- What is being asked: For each line of the data below, copy it if it holds the word "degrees".

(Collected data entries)
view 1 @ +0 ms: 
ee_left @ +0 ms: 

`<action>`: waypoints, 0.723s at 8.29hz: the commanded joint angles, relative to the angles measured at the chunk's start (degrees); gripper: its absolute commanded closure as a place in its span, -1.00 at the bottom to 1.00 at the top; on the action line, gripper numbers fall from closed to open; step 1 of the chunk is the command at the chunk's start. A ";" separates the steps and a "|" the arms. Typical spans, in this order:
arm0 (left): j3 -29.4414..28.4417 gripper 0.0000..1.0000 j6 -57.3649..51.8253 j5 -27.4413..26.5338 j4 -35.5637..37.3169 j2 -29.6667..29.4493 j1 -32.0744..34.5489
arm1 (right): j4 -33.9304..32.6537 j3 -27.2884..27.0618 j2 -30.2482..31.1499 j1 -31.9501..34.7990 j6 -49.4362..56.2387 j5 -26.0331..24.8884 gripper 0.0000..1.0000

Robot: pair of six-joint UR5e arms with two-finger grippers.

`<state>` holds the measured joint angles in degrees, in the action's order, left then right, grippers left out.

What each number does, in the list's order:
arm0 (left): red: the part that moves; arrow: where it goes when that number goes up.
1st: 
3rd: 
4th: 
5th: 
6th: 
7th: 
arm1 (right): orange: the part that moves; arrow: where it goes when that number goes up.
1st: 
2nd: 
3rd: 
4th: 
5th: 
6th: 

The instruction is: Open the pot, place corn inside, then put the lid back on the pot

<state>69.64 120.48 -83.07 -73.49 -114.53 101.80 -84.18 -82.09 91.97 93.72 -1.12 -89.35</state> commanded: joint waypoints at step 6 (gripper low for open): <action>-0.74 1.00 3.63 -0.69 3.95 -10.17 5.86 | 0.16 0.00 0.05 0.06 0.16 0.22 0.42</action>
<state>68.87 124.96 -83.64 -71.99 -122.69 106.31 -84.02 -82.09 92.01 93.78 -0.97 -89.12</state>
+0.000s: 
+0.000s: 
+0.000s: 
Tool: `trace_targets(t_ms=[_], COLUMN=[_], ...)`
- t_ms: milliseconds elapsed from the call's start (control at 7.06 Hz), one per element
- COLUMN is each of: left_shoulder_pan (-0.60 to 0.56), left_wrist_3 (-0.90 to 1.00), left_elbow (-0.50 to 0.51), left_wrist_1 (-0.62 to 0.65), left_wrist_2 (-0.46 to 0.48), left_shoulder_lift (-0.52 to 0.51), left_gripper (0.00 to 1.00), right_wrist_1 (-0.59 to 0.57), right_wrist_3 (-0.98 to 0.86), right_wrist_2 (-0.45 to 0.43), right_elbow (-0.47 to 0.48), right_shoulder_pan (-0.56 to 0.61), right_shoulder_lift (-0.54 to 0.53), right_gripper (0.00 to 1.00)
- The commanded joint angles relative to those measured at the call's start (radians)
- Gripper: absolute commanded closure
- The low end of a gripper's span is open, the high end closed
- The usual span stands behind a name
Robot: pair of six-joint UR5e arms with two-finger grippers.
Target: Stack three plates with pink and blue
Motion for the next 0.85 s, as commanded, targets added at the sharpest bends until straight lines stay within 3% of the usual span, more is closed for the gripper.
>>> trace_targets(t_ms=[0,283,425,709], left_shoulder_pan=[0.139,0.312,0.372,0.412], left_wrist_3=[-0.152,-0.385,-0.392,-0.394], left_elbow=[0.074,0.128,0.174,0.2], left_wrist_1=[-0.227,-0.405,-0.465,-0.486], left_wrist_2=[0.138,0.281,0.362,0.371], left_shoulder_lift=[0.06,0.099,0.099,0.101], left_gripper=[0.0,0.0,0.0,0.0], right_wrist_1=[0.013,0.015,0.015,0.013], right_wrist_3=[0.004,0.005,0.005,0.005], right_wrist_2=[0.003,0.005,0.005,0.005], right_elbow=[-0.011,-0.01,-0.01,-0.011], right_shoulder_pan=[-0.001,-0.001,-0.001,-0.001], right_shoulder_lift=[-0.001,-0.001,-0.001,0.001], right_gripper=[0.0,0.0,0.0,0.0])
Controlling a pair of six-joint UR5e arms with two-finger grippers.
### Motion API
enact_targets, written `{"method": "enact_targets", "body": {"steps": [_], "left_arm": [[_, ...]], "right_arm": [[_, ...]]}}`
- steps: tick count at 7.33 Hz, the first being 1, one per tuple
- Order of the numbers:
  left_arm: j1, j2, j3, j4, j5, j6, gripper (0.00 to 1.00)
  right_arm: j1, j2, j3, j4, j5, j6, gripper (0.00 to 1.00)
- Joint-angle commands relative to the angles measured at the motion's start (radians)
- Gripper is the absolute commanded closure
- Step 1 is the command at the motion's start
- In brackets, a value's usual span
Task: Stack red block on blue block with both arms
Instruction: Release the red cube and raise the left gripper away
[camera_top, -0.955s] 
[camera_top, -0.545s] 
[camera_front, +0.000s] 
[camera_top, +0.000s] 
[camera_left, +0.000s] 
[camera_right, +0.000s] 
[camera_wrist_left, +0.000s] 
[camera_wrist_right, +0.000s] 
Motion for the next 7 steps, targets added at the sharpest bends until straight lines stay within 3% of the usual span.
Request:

- Task output:
`<action>`: waypoints, 0.723s at 8.29hz: the commanded joint angles, relative to the angles measured at the chunk's start (degrees); gripper: its absolute commanded closure as a place in its span, -1.00 at the bottom to 1.00 at the top; on the action line, gripper numbers fall from closed to open; step 1 of the chunk is the command at the chunk's start. A ";" separates the steps and a "|" the arms. Typical spans, in this order:
`<state>` holds the measured joint angles in degrees, in the action's order, left then right, grippers left out.

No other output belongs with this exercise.